Monday, November 14, 2005

Morning copy 11.14.2005

New week, new polls. George W. Bush's approval remains in the mid-thirties. Newsweek:

Only 36 percent of Americans approve of the job he is doing as president, and an astounding 68 percent of Americans are dissatisfied with the direction of the country—the highest in Bush’s presidency. But that’s not the worst of it for the 43rd president of the United States, a leader who rode comfortably to reelection just a year ago. Half of all Americans now believe he’s not “honest and ethical.”


"Malady" and leadership woes in the GOP

Robert Novak today:

Rep. Mike Pence, chairman of the conservative Republican Study Committee, told this column late Thursday that he was not interested in new leadership elections. But he was deeply upset by the moderates. "It does not bode well for the future of this Republican majority," Pence told me. Other conservatives were reported as calling on the Club for Growth to challenge in Republican primaries every member of the moderate Main Street group.


New Jersey GOP

Douglas Forrester, who lost to Jon Corzine in New Jersey, blames President Bush, New York Times.
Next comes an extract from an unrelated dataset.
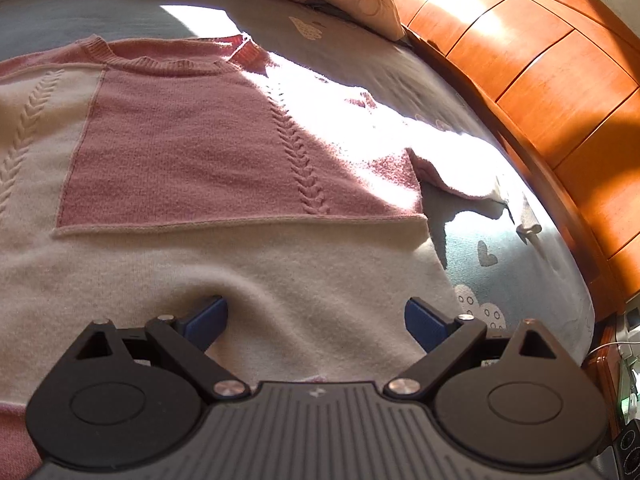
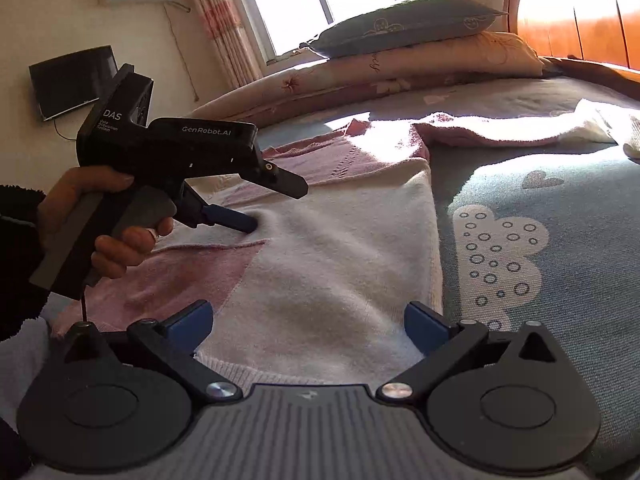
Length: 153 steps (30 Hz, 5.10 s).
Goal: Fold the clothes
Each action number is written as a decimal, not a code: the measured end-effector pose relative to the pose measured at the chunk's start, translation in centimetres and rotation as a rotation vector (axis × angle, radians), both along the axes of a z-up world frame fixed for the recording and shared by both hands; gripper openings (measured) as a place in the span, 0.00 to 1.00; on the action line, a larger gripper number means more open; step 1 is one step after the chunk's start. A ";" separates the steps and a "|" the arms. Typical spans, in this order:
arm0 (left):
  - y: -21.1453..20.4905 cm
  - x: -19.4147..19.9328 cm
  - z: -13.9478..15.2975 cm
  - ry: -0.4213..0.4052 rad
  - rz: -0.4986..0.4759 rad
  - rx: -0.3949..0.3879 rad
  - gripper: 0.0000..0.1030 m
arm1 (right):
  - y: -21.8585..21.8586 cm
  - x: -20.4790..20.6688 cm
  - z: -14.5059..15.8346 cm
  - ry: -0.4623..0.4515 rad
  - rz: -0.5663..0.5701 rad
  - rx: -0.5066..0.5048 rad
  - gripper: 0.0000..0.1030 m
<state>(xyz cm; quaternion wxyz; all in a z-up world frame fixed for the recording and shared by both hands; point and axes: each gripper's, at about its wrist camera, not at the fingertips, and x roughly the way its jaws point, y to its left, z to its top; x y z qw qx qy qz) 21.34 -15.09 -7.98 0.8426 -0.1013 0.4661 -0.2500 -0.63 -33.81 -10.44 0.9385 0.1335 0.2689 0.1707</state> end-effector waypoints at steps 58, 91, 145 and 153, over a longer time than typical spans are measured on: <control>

In an interview published yesterday in The Star-Ledger of Newark, the state's largest newspaper, Mr. Forrester said his campaign had done "all the right things we were supposed to do." Still, he said, he could not overcome a spate of bad news for Mr. Bush, like the administration's handling of Hurricane Katrina.


A lot of people will not believe his analysis of his own failed campaign.

Iraq

10 Questions in TIME for Ahmad Chalabi:

We put forward the idea that Iraq should buy American weapons. It will go a long way toward raising the morale of Iraqi troops and giving them something serious to work with. We discussed Syria and how we stop infiltration from Syria by getting the Syrian government to act responsibly.


The Washington Post recaps Senator Pat Roberts (R., Kan.) on the Sunday Talkies:

"I think a lot of us would really stop and think a moment before we would ever vote for war or to go and take military action," Sen. Pat Roberts (Kan.) said on "Fox News Sunday."


More than a thousand lawyers have left Saddam's defense team due to security concerns, AP.

One of the suicide bombers in Amman may have been detained by U.S. forces last year, Knight Ridder Tribune.

Saudi Arabia has pledged $1 billion to rebuild Iraq, AP.

Samuel Alito

The Washington Times:

Judge Samuel A. Alito Jr., President Bush's Supreme Court nominee, wrote that "the Constitution does not protect a right to an abortion" in a 1985 document obtained by The Washington Times.


TIME magazine has a story on the difficulty the Dems will have if they mount a fight on this nominee:

The White House, says Democratic strategist Joel Johnson, "has accomplished the task of getting beyond the base problem in a way that has not completely lit the opposition on fire." A disappointed Democrat summed up the problem this way: "He's a nice guy, and he doesn't drool."


But there is a liberal coalition that plans a series of ads, New York Times.

Alito's ethics are defended in Opinion Journal.

The week's winners

John Fund on Opinion Journal cites his list of last week's winners:

Virginia's Gov. Mark Warner, Arizona's Sen. John McCain and California's government employee unions.


TIME has a list of the nation's top five governors:

Mike Huckabee/Arkansas
Kenny Guinn/Nevada
Janet Napolitano/Arizona
Kathleen Sebelius/Kansas
Mark Warner/Virginia


Katrina recovery

Much of New Orleans remains in the dark, Los Angeles Times.

Washington Post

Howard Kurtz on the CIA prison story:

Some conservatives are furious over her Washington Post story this month disclosing that the CIA has been hiding and interrogating terror suspects at secret prisons in Eastern Europe. And some liberals are angry that The Post agreed to a request by senior U.S. officials not to name the countries involved.


Border security

The Senate Homeland Security and Governmental Affairs Committee has notified Michael Chertoff that DHS needs to work on border security, Washington Times.